TASK PROMPT -> Only lines with the string "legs" matter here; gather them from the material below.

Segment Open

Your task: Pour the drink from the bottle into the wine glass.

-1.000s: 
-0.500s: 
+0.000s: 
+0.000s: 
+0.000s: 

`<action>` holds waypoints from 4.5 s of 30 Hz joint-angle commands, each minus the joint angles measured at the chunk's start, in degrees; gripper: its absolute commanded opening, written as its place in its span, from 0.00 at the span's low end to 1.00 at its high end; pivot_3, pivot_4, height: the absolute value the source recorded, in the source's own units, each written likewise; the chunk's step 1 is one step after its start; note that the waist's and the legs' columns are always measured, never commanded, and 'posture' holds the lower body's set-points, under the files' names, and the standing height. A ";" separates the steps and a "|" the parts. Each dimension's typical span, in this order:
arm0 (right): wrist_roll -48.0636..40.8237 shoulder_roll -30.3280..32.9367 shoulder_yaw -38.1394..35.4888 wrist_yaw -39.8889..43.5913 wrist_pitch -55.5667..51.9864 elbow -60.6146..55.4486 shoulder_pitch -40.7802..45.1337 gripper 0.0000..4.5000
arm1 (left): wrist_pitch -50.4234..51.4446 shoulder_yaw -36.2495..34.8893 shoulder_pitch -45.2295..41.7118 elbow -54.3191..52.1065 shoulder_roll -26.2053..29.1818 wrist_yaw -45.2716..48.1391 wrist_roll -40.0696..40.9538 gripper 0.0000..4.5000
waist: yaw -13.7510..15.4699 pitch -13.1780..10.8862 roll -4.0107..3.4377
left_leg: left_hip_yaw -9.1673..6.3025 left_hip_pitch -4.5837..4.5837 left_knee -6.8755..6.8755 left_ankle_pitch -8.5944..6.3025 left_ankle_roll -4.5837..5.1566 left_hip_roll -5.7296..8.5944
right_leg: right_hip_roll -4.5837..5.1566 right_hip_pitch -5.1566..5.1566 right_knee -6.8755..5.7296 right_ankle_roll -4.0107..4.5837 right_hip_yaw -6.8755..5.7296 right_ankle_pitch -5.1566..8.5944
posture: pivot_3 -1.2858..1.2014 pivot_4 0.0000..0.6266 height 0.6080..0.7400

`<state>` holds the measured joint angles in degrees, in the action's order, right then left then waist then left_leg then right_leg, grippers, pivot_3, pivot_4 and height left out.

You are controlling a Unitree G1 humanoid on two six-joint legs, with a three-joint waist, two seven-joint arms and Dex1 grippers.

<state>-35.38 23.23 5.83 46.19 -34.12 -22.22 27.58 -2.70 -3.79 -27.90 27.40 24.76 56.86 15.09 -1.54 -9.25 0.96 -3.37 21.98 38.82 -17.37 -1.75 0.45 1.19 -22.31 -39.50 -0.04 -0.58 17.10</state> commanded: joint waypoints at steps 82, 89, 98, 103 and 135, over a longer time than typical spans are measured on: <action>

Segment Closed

OUTPUT BELOW ->
`<action>` holds waypoints from 4.5 s of 30 Hz joint-angle commands, each minus the joint angles measured at the chunk's start, in degrees; gripper: its absolute commanded opening, written as its place in its span, from 0.00 at the span's low end to 1.00 at its high end; pivot_3, pivot_4, height: the absolute value the source recorded, in the source's own units, each written likewise; the chunk's step 1 is one step after its start; note that the waist's and the legs' columns are always measured, never commanded, and 'posture' holds the lower body's set-points, under the files' names, and the standing height. A ";" separates the steps and a "|" the parts. Each dimension's typical span, in this order:
You are controlling a Unitree G1 humanoid on two six-joint legs, with a three-joint waist, two seven-joint arms and Dex1 grippers.

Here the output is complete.